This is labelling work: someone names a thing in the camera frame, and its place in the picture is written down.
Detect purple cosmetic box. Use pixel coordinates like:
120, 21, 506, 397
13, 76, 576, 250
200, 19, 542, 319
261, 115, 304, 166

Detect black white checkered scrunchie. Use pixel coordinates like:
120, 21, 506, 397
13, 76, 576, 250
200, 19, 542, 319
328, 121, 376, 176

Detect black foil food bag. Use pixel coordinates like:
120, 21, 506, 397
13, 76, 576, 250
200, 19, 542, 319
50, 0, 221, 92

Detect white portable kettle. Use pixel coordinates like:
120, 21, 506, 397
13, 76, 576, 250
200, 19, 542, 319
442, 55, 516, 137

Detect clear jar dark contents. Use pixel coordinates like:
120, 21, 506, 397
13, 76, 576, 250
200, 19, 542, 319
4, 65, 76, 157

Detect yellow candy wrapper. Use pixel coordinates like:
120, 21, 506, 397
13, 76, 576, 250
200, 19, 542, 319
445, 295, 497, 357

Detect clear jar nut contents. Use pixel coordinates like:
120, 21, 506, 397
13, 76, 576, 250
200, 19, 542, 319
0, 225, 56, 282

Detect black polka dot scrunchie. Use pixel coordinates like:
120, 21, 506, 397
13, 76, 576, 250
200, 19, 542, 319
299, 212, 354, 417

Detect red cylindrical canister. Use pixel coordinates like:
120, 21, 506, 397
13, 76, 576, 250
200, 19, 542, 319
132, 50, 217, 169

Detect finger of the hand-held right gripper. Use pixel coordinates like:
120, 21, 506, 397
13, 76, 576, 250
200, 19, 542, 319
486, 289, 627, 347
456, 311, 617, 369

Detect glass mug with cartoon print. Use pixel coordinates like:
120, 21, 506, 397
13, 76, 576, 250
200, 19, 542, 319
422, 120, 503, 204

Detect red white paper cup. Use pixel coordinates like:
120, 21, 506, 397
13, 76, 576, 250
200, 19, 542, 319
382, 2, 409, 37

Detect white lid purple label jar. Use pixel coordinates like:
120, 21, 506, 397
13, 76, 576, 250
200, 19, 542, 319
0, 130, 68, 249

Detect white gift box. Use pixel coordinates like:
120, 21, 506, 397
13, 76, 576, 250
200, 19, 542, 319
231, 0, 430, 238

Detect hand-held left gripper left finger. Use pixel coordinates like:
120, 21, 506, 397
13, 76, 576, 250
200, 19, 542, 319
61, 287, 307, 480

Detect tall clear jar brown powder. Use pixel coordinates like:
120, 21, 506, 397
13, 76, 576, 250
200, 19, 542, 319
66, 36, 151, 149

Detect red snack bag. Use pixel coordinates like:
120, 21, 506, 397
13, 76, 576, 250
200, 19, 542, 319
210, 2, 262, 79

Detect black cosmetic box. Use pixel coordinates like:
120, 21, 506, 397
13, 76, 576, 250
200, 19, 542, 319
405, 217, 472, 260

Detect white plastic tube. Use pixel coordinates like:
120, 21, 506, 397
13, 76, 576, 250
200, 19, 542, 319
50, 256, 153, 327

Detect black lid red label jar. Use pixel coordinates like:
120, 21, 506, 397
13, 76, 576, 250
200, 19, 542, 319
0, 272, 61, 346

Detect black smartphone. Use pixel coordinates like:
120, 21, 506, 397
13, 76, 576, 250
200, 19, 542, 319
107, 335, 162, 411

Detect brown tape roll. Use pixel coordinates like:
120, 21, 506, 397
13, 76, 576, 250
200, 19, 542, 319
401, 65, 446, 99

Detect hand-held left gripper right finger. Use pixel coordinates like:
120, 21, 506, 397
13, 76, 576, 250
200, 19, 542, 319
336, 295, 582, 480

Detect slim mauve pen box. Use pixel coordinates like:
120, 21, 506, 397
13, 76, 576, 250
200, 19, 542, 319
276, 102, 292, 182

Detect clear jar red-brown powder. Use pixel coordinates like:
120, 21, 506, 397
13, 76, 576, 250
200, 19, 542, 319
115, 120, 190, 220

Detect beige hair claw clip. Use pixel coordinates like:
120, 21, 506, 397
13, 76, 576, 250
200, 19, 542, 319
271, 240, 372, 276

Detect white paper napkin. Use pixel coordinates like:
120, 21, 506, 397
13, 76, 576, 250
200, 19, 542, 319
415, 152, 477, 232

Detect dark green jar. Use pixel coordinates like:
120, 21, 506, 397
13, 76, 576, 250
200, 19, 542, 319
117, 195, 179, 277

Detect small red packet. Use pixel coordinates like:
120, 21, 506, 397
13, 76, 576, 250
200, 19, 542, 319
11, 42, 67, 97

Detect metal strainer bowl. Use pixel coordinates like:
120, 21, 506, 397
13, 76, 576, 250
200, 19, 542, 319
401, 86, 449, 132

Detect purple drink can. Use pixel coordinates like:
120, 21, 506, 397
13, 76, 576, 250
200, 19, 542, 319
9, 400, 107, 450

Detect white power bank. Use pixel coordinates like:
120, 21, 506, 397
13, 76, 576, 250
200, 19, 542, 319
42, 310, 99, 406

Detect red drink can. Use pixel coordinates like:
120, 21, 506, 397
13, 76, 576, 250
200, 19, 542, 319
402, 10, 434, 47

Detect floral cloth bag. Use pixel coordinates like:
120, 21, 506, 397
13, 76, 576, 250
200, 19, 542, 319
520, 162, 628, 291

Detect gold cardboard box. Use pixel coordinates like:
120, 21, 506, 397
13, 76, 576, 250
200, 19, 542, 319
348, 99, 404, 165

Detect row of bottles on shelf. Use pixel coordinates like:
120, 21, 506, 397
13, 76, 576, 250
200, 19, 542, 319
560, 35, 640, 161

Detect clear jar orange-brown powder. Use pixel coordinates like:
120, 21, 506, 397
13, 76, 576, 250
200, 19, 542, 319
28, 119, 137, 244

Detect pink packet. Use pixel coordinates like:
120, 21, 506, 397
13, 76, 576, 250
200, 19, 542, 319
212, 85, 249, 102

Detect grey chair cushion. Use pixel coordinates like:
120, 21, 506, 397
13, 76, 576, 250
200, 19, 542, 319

### Instructions to follow
Using the listing above, count the lines that contain the word "dark" and state only that number.

### Task response
2